L'application sur les joues d'une grande quantité de rouge constituait elle aussi une coutume caractéristique. On ne colorait pas délicatement le visage, on y dessinait avec précision deux énormes ronds d'une teinte très voisine de l'écarlate. D'après Casanova, le rouge mettait les yeux des femmes en valeur et leur donnait l'air d'être en proie à une "furie amoureuse".
Selon un dicton qu'il y cite [Louis Petit de Bachaumont], une fille de quinze ans était un coffre dont la serrure devait être forcée et une femme de trente ans, une pièce de venaison prête à être embrochée; ensuite, à quarante ans, c'était un grand bastion où le canon avait fait plus d'une brèche et à cinquante une vieille lanterne dans laquelle on ne plaçait une mèche qu'à regret.

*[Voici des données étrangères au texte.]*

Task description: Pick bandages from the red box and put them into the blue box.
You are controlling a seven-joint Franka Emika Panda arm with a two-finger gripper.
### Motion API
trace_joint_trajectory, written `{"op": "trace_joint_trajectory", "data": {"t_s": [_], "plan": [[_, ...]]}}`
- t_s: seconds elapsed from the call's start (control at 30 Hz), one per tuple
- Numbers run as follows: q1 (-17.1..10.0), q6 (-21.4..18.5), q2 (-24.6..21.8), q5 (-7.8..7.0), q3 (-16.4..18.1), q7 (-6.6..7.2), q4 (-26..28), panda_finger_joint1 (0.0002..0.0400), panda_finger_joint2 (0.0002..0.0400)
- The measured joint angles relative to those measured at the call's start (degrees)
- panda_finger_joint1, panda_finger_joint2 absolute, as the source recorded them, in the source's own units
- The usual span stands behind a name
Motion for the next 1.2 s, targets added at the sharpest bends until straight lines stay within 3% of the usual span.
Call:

Il y avait aussi à Versailles des dames âgées qui étaient, d'après le prince de Ligne, impressionnantes comme la Rome en ruine et gracieuses comme l'Athènes classique. La vieille maréchale de Mirepoix était par exemple si charmante qu'elle donnait l'impression à la personne à qui elle parlait de n'avoir de toute sa vie jamais pensé à qui que ce fût d'autre. On commettrait une grave erreur en sous-estimant l'influence qu'avaient les personnes âgées à Versailles, en particulier les femmes. Même si la fraîcheur de la jeunesse - attribut si évident chez la Dauphine - inspirait un attachement sentimental, les premières rides n'annonçaient pas la disparition du prestige. Une femme était en général jugée vieille à trente ans, ou tout au moins la pensait-on désormais dépourvue de la séduction due à sa beauté (c'était pour les femmes de plus de vingt-sept ans que le "bal des vieux" était en fait donné).